HTTP-isolated container running alongside the main Atlas API. The sidecar is a separate Docker container (packages/sandbox-sidecar/) containing only bash, coreutils, and the semantic layer files. Commands are sent over HTTP and executed inside the container. No host filesystem or secrets are accessible.
Installation
No npm dependencies required beyond the plugin package. The sidecar is deployed as a separate container using the packages/sandbox-sidecar/Dockerfile.
bun add @useatlas/sidecar
# Build the sidecar container
docker build -f packages/sandbox-sidecar/Dockerfile -t atlas-sidecar .

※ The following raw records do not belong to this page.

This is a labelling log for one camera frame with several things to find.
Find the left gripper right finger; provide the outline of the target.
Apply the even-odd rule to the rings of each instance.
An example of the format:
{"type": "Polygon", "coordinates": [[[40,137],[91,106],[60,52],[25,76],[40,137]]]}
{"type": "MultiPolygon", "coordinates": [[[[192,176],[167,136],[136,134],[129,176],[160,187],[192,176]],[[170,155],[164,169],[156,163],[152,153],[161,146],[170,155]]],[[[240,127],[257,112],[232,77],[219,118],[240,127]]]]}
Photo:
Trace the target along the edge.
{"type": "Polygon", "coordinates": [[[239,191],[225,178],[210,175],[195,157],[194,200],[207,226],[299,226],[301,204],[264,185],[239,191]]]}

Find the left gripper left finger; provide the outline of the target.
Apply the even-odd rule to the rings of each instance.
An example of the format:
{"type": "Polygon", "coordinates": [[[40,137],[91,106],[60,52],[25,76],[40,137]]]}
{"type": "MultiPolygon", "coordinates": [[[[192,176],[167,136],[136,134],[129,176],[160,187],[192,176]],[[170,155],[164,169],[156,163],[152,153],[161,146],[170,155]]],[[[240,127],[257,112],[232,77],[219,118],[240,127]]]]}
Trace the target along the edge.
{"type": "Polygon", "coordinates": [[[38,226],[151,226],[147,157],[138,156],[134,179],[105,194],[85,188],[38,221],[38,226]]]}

# Or use docker-compose / Railway to deploy alongside the APIConfiguration
// atlas.config.ts
import { defineConfig } from "@atlas/api/lib/config";
import { sidecarSandboxPlugin } from "@useatlas/sidecar";
export default defineConfig({
plugins: [
sidecarSandboxPlugin({
url: process.env.ATLAS_SANDBOX_URL ?? "http://sandbox-sidecar:8080",
authToken: process.env.SIDECAR_AUTH_TOKEN,
}),
],
});Options
| Option | Type | Required | Default | Description |
|---|---|---|---|---|
url | string | Yes | -- | Sidecar service URL (e.g. http://sandbox-sidecar:8080) |
authToken | string | No | -- | Shared secret for sidecar authentication |
timeoutMs | number | No | 10000 | Per-command timeout in milliseconds |
Security
| Property | Value |
|---|---|
| Network isolation | Yes (container boundary) |
| Filesystem isolation | Yes (container filesystem) |
| Unprivileged execution | Yes |
| Priority | 50 |
HTTP-isolated container with no secrets or DB drivers. Communication occurs only via HTTP to the sidecar service. The container has only bash/coreutils and the semantic layer files baked in at build time.
Troubleshooting
Connection refused (ECONNREFUSED)
The sidecar service may be down or unreachable. Check that the sidecar container is running and the URL is correct. On Docker Compose, ensure the services are on the same network.
Semantic layer out of sync
The sidecar container has its own copy of the semantic layer files, baked into the Docker image at build time. After running atlas init to update the semantic layer, rebuild the sidecar container to pick up changes.
HTTP timeout
HTTP requests include a 5-second overhead on top of the configured timeoutMs to account for network latency. If commands are timing out, increase timeoutMs.
Authentication errors
When authToken is configured on the API side, the same SIDECAR_AUTH_TOKEN must be set on the sidecar service. Mismatched tokens will result in authentication failures.